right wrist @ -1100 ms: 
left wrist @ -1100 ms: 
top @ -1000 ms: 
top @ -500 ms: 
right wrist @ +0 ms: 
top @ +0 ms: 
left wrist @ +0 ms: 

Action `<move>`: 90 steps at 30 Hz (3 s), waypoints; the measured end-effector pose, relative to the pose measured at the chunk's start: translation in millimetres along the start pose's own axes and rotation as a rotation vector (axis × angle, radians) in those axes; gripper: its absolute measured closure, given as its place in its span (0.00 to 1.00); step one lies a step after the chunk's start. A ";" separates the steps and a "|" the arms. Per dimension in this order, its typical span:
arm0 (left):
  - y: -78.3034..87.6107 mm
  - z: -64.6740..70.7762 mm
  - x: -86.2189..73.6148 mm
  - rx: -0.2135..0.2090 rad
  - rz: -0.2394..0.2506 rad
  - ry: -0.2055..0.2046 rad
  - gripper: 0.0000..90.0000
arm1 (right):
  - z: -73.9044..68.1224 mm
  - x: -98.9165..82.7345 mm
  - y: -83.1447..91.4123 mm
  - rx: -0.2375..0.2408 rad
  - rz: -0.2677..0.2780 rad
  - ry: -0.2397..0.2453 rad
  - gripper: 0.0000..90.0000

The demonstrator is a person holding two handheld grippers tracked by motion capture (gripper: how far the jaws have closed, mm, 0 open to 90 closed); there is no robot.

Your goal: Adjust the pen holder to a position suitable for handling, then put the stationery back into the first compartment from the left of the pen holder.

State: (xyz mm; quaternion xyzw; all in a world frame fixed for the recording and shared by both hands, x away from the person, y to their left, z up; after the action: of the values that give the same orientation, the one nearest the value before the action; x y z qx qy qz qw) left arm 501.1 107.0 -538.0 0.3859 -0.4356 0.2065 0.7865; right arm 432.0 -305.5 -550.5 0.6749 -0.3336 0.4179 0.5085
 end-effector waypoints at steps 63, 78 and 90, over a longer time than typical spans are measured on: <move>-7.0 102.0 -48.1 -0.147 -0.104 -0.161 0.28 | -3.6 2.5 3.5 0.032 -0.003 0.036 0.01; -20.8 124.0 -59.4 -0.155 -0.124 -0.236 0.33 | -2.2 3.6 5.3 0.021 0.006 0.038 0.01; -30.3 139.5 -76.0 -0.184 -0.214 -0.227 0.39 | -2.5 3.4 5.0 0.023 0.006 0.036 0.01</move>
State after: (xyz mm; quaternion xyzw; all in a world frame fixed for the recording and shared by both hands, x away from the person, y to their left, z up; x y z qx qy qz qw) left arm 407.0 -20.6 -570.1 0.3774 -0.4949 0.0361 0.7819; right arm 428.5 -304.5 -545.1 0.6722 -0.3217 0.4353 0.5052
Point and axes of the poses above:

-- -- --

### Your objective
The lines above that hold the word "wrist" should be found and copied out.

### Exercise output
right wrist @ -1100 ms: 
left wrist @ -1100 ms: 
right wrist @ +0 ms: 
left wrist @ +0 ms: 

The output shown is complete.